Gwendoline Hamon (Cassandre) dénonce la demande douteuse d’un réalisateur à ses débuts : « Avait-il besoin de me voir en petite culotte ? »

Publié le 22 février 2025 à 10:10
© Nicolas ROBIN - France Télévisions
INTERVIEW. Le commissaire enquête sur un meurtre, avec un fond de violences sexuelles. Un fléau contre lequel Gwendoline Hamon, son interprète, est très investie.

Cet épisode s’ouvre sur une scène intime entre Cassandre et le capitaine Pascal Roche (Alexandre Varga). Que s’est-il passé ? 
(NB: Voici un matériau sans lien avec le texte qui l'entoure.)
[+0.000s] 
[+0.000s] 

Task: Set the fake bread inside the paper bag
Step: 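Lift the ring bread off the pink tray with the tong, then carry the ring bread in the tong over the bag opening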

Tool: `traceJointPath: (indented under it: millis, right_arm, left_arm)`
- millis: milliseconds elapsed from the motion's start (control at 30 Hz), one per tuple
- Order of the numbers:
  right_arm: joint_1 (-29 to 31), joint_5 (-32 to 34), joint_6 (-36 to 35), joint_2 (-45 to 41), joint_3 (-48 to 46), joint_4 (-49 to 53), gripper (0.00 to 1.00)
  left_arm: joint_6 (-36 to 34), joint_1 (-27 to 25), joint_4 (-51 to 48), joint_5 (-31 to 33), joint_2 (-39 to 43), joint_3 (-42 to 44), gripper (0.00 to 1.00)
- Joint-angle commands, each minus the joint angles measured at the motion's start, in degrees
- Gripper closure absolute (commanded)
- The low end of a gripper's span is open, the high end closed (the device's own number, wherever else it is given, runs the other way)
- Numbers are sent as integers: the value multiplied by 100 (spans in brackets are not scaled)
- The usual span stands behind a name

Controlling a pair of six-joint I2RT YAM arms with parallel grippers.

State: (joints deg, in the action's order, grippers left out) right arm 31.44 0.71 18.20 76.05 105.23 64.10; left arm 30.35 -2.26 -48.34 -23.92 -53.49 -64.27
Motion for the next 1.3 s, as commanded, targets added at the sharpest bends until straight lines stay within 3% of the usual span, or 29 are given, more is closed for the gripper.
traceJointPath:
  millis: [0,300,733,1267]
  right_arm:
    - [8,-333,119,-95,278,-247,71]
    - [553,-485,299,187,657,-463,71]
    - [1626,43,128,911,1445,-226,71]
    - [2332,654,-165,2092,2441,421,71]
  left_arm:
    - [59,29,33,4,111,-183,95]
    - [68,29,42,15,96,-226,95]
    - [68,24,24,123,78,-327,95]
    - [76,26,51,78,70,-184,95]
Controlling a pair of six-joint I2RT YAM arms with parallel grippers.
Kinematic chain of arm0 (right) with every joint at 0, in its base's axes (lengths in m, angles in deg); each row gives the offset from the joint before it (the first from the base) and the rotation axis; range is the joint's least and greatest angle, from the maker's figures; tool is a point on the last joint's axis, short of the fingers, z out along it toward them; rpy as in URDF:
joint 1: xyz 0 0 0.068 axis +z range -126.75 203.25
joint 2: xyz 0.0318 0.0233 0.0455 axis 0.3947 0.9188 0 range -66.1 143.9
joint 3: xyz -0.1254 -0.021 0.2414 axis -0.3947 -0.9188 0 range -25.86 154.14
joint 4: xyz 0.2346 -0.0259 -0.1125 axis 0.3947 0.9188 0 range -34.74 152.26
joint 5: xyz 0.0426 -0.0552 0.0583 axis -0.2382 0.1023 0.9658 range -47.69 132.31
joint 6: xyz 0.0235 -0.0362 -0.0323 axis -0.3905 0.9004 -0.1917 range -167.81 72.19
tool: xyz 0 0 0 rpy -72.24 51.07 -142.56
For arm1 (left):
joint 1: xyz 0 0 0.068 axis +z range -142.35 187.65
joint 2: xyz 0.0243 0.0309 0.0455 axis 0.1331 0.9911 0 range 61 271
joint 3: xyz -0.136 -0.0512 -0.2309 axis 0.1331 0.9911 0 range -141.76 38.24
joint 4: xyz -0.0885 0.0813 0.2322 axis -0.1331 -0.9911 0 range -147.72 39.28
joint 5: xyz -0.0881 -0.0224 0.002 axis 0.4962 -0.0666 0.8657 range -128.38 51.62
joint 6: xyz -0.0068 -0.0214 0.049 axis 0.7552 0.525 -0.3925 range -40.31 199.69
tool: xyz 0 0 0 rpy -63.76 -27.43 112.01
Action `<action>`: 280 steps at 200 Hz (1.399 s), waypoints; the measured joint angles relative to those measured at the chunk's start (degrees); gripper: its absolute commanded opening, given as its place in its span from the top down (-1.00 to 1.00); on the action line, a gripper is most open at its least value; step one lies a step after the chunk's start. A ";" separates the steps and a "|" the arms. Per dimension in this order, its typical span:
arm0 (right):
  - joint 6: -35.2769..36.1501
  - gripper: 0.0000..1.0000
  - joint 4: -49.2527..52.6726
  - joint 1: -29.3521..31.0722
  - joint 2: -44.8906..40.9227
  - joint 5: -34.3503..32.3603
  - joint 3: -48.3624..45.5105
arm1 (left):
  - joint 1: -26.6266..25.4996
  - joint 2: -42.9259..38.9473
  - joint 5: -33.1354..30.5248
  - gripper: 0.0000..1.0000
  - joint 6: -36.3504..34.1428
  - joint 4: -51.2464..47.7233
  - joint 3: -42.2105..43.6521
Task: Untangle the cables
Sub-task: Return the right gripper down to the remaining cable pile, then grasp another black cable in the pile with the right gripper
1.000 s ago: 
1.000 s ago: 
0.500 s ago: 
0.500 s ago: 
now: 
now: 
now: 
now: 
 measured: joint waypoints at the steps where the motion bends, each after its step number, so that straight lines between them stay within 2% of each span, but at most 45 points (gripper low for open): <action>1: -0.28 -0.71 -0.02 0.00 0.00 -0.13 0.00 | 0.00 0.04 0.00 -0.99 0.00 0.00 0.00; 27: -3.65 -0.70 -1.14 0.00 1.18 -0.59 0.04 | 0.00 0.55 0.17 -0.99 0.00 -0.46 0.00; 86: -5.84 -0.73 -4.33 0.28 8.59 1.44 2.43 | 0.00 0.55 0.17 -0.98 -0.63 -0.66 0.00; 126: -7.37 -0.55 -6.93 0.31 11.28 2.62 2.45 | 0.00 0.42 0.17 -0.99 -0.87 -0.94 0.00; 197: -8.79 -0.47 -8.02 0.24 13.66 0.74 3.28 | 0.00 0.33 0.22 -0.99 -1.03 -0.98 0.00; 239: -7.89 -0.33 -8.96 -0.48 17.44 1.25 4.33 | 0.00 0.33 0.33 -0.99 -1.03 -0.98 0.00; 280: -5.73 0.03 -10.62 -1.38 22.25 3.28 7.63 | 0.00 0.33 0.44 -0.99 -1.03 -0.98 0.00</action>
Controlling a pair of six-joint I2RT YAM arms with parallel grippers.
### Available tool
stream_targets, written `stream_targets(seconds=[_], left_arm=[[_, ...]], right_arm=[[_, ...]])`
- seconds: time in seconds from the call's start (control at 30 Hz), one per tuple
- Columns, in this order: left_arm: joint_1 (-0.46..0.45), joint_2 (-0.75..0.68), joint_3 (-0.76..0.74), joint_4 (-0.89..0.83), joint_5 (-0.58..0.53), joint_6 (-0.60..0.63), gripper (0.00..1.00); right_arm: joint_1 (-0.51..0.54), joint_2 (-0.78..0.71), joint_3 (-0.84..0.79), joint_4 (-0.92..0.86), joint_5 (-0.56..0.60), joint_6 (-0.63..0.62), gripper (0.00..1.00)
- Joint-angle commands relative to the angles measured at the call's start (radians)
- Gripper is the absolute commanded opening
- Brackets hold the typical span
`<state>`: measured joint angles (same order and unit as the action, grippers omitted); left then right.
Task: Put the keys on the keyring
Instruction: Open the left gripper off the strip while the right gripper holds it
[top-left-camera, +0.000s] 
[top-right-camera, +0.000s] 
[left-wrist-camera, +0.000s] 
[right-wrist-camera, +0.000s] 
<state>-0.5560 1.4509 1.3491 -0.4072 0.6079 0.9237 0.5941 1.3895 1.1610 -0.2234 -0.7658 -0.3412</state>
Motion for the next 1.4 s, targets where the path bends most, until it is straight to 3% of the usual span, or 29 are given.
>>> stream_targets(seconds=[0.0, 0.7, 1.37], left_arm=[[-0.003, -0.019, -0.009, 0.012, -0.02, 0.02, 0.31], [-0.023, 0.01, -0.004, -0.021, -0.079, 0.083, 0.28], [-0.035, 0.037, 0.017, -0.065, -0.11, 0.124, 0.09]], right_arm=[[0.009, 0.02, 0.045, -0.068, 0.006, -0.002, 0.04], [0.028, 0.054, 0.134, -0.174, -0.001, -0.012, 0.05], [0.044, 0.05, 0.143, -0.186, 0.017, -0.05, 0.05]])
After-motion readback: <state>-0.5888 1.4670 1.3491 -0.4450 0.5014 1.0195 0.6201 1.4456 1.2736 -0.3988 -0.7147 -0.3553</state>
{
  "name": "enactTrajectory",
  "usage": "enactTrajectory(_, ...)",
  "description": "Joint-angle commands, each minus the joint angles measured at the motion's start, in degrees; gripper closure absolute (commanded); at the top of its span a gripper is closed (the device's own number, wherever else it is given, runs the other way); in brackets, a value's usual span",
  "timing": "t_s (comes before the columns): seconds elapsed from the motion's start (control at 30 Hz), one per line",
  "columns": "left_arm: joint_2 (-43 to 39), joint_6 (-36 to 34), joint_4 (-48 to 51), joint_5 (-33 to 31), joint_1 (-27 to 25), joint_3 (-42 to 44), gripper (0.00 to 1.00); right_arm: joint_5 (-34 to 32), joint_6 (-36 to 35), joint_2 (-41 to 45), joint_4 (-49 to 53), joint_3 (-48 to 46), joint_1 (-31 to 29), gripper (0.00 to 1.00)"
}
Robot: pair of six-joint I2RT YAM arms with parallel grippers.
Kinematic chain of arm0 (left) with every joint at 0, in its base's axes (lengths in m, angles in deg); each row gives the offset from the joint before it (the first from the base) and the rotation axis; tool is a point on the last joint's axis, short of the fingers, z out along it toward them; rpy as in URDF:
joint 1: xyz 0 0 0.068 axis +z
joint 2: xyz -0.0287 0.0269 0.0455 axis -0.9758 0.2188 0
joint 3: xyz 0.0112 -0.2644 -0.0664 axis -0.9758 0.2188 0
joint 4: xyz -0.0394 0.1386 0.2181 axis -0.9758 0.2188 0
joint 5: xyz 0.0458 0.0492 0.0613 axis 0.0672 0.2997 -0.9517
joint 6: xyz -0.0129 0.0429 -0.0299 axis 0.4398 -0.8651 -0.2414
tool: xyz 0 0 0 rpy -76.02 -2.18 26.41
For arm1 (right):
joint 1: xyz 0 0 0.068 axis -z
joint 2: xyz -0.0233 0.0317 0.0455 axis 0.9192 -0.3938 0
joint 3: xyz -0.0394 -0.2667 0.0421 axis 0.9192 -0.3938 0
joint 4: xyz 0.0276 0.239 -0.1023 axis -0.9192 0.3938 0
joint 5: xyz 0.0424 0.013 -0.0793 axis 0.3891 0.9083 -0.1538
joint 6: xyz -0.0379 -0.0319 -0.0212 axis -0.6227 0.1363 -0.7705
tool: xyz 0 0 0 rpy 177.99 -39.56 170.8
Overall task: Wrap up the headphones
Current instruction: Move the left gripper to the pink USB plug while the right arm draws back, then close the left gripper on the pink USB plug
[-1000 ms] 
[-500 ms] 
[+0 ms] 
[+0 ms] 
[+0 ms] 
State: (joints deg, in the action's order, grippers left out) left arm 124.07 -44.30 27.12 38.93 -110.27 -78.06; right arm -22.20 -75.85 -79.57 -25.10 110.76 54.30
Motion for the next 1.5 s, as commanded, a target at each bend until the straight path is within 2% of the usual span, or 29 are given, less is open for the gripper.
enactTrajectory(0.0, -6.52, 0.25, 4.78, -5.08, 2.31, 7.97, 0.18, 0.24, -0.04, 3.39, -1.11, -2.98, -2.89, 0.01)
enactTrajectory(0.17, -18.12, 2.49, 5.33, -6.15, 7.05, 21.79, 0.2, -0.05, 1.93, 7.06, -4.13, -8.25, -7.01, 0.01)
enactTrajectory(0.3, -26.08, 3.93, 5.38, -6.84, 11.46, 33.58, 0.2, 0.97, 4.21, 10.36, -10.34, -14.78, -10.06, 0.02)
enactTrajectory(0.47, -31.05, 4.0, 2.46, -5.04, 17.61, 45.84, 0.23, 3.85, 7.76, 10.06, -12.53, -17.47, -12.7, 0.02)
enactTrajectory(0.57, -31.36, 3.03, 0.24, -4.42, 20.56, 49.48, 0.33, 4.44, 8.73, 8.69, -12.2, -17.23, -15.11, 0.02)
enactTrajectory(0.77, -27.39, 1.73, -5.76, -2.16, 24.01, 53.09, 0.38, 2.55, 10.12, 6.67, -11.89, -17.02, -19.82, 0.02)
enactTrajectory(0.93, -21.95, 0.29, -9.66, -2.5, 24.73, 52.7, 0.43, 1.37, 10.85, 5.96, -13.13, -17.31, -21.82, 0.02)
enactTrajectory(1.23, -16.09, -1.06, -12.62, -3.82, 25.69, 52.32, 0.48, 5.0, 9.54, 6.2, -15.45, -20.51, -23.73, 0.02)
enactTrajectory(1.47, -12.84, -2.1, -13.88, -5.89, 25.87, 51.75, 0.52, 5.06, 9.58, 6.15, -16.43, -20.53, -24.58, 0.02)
Gwendoline Hamon : Cassandre et Roche, surpris par une tempête, ont trouvé refuge dans un hôtel. Ils font chambre commune. Une situation favorisant le rapprochement des deux policiers, qui éprouvent une attirance l’un pour l’autre, d’autant que le commissaire Cassandre a forcé sur le champagne. Mais un événement va interrompre ce tendre préambule, car le directeur de l’établissement va être assassiné. 

Nos héros sont soumis à un interrogatoire de leurs subordonnés, les lieutenants Marchand et Maleva (joués par Dominique Pinon et Jessy Ugolin). Pourquoi ? 

Cassandre et Roche se trouvent dans une situation où, légalement, ils peuvent être considérés comme des témoins, au même titre que les autres clients de l’hôtel. Et en plus, avec l’esprit embrumé par l’alcool, ils ne livrent pas la même version de cette soirée. C’était intelligent de la part des scénaristes de les placer dans cette position inconfortable et originale. 

Cet épisode tourne autour d’un sujet grave et d’actualité : le harcèlement sexuel dans le cadre professionnel… 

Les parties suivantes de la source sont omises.